Do not rely on GPG key id

- use the key name if possible - instead of downloading repomd.xml.key, create it on the fly
2025-08-21 18:50:28 +00:00 · 2024-04-19 23:30:20 +02:00
parent 5883584fde
commit f7f3bdb5c7
3 changed files with 10 additions and 8 deletions
--- a/6
+++ b/6
@@ -373,7 +373,8 @@ __EOF__
           #echo "GPGSIGN=$GPGSIGN specified, the repo will not be signed"
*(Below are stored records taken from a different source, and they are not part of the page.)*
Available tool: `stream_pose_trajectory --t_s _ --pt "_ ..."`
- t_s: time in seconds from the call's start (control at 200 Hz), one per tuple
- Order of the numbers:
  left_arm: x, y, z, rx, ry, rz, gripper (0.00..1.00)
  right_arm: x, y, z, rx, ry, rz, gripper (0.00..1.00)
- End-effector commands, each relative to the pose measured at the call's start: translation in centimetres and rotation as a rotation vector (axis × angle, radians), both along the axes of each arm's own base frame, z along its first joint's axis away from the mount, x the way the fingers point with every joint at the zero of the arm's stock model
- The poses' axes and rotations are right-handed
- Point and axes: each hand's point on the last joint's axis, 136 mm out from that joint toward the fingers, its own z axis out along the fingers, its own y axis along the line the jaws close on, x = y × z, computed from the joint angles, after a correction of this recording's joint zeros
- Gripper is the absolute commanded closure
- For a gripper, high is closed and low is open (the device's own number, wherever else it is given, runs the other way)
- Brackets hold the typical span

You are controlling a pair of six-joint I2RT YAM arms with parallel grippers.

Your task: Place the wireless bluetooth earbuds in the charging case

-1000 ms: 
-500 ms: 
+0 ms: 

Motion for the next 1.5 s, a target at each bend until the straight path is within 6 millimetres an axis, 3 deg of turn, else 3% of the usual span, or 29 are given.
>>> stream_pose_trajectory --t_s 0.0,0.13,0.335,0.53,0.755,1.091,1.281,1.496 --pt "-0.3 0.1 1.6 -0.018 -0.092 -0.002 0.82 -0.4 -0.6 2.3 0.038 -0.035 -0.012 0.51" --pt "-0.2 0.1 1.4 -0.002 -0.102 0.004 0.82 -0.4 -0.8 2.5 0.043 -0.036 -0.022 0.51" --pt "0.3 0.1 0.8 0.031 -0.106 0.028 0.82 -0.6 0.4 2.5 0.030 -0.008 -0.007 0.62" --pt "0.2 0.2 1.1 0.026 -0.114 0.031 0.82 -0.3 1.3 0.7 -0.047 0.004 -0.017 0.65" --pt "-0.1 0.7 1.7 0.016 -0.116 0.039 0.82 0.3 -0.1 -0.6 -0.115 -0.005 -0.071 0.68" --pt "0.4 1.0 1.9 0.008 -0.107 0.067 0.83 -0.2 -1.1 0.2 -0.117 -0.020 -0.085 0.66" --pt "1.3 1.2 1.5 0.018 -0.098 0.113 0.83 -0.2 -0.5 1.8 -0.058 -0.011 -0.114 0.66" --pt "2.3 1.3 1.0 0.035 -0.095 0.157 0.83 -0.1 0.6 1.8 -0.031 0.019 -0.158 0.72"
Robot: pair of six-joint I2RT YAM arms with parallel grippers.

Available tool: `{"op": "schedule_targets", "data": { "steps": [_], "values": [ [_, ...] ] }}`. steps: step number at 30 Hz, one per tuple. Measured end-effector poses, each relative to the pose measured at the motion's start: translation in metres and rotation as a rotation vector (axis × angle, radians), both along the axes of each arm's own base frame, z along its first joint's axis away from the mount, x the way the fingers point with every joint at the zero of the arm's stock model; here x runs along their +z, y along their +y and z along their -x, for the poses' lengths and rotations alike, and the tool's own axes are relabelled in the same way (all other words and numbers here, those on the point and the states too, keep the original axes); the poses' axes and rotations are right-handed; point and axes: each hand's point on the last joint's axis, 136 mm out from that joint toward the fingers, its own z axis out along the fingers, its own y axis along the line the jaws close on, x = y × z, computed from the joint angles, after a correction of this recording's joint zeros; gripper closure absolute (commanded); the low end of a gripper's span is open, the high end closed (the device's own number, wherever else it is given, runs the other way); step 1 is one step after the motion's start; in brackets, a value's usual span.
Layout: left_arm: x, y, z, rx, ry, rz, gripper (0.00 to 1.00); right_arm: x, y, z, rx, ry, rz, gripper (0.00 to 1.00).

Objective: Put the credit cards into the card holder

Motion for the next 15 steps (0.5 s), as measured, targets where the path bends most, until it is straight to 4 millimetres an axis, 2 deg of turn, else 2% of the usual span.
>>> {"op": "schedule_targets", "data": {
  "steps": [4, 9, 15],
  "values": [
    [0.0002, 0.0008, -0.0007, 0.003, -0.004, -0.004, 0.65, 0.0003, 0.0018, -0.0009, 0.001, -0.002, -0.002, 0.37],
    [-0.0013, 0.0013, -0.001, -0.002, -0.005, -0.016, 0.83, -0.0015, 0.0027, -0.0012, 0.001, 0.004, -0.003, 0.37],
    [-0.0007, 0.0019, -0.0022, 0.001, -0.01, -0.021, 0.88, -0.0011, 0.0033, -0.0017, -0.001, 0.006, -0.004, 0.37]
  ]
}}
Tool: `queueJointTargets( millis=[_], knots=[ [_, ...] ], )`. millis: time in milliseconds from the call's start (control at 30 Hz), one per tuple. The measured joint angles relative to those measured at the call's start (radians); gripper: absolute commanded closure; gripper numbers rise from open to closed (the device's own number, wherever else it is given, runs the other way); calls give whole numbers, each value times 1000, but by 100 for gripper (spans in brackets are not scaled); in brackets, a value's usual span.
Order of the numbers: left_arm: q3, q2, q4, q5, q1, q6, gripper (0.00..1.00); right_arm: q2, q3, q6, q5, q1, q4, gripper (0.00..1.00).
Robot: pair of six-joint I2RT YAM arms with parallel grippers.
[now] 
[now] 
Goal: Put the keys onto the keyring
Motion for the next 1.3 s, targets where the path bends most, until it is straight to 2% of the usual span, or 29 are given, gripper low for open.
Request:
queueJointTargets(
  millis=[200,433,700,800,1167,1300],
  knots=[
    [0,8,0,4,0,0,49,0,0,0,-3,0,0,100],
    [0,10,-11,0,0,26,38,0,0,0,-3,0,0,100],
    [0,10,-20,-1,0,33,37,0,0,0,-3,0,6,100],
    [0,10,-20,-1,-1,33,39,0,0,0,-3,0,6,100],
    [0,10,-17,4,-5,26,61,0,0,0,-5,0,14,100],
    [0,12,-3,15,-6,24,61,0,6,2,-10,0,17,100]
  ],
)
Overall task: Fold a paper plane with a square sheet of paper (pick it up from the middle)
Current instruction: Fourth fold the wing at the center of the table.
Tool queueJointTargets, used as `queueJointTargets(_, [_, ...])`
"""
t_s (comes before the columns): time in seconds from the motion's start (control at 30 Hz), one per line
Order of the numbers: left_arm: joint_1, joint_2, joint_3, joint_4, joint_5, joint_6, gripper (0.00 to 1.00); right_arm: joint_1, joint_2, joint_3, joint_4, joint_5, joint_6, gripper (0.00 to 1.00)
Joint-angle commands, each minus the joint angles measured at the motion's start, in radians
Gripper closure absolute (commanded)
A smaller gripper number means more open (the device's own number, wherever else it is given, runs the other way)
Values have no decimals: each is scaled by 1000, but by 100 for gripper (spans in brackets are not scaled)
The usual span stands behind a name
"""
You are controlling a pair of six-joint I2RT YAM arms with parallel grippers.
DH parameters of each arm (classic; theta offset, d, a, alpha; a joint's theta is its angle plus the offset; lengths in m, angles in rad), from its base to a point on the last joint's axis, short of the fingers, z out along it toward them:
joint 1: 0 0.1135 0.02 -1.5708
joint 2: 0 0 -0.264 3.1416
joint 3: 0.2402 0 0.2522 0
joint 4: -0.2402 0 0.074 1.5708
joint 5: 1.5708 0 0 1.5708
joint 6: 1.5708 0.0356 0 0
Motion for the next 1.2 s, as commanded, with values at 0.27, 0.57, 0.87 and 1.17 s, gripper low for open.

           echo "" >> conf/distributions
       else
-           echo "SignWith: 5619700D" >> conf/distributions
+           keyid=$(gpg --list-keys --keyid-format long "xCAT Automatic Signing Key" | grep '^pub' | sed -e 's/.*\///' -e 's/ .*//')
+           echo "SignWith: $keyid" >> conf/distributions
           echo "" >> conf/distributions
       fi
    done
@@ -514,7 +515,8 @@ __EOF__
            echo "GPGSIGN=$GPGSIGN specified, the repo will not be signed"
            echo "" >> conf/distributions
        else
-            echo "SignWith: 5619700D" >> conf/distributions
+            keyid=$(gpg --list-keys --keyid-format long "xCAT Automatic Signing Key" | grep '^pub' | sed -e 's/.*\///' -e 's/ .*//')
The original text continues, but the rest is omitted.